**WORK ORDER:** Below is some data. Retype exactly the lines starting at the one with "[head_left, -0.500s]" and ending at the one with "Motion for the".

**SOURCE MATERIAL:**
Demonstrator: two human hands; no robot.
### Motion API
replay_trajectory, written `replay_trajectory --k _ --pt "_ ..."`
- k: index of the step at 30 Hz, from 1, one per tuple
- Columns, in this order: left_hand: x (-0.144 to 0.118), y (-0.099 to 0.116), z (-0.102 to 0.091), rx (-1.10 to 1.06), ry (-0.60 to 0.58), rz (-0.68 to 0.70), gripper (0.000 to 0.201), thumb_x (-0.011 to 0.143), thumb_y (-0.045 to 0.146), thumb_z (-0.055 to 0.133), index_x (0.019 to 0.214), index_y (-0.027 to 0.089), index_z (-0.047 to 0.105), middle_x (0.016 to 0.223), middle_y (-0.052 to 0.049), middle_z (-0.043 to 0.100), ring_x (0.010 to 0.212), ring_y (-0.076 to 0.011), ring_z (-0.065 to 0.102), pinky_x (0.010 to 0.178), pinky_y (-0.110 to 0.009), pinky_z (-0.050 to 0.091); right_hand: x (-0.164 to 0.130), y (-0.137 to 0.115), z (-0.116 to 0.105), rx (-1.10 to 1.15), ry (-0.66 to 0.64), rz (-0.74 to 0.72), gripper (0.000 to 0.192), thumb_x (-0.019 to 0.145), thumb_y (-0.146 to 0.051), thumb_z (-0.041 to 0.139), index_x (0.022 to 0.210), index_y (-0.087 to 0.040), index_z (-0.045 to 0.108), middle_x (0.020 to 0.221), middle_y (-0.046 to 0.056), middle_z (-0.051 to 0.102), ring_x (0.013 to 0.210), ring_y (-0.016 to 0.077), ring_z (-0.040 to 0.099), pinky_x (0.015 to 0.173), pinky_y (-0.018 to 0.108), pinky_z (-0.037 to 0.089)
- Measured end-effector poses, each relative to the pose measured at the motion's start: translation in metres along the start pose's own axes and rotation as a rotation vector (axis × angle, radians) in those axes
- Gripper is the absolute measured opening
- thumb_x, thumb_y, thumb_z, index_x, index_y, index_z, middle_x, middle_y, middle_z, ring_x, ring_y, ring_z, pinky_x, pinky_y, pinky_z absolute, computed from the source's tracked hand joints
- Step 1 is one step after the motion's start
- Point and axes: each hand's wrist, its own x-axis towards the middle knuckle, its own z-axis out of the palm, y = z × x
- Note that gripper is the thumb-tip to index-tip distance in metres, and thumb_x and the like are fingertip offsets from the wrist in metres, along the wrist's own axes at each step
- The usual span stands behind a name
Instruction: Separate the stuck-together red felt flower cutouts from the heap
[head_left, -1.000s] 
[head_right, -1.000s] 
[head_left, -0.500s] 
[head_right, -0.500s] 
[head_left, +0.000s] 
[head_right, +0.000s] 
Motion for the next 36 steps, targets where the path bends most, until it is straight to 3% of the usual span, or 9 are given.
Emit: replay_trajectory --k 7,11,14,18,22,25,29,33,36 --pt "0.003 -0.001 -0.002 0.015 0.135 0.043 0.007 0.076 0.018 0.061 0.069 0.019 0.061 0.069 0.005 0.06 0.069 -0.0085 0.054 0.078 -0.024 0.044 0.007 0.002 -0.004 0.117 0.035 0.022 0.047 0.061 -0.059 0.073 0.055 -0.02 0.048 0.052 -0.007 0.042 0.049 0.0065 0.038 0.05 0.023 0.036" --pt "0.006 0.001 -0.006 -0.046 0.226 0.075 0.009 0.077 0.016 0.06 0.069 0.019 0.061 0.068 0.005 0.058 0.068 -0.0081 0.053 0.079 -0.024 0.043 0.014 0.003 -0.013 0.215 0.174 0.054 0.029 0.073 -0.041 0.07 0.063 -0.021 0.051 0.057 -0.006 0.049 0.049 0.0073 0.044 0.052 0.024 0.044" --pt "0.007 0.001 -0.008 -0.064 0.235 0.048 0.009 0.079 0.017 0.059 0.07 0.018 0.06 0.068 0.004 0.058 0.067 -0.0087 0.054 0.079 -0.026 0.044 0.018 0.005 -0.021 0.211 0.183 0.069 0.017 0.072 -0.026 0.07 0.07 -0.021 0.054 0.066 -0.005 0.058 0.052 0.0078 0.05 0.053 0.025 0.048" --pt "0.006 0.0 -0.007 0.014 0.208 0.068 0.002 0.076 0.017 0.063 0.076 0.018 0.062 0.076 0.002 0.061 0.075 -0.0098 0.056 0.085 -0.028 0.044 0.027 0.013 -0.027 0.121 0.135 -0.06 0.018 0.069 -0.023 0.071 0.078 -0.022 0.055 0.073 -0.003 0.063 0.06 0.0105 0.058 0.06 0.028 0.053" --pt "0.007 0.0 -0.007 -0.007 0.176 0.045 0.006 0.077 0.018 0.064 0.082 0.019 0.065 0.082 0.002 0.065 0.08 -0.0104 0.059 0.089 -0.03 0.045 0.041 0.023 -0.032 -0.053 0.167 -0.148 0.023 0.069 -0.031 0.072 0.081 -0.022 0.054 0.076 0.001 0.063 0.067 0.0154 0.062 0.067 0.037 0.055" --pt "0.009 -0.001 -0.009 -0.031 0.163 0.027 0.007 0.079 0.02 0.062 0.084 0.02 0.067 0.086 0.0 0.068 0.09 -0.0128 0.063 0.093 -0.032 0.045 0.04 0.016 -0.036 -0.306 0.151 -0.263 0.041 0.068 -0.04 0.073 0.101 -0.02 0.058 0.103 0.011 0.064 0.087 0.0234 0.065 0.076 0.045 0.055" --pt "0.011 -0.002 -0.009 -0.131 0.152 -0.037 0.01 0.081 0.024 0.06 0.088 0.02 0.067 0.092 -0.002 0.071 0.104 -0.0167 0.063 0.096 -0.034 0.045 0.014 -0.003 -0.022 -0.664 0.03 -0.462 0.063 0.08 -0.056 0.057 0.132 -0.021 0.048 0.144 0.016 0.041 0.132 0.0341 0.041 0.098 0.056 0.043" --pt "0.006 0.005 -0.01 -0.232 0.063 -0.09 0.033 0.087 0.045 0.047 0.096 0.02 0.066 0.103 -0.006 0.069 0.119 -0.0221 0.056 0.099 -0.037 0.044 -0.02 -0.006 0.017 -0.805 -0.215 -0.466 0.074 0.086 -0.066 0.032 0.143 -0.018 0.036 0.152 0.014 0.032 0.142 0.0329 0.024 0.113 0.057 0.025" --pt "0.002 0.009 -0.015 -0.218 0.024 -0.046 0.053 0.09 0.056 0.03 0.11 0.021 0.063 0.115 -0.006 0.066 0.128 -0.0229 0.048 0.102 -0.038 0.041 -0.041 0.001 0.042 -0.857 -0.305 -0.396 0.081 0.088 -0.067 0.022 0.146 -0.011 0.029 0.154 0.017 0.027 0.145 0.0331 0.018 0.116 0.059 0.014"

**SOLUTION TO THIS PROBLEM:**
[head_left, -0.500s] 
[head_right, -0.500s] 
[head_left, +0.000s] 
[head_right, +0.000s] 
Motion for the next 36 steps, targets where the path bends most, until it is straight to 3% of the usual span, or 9 are given.

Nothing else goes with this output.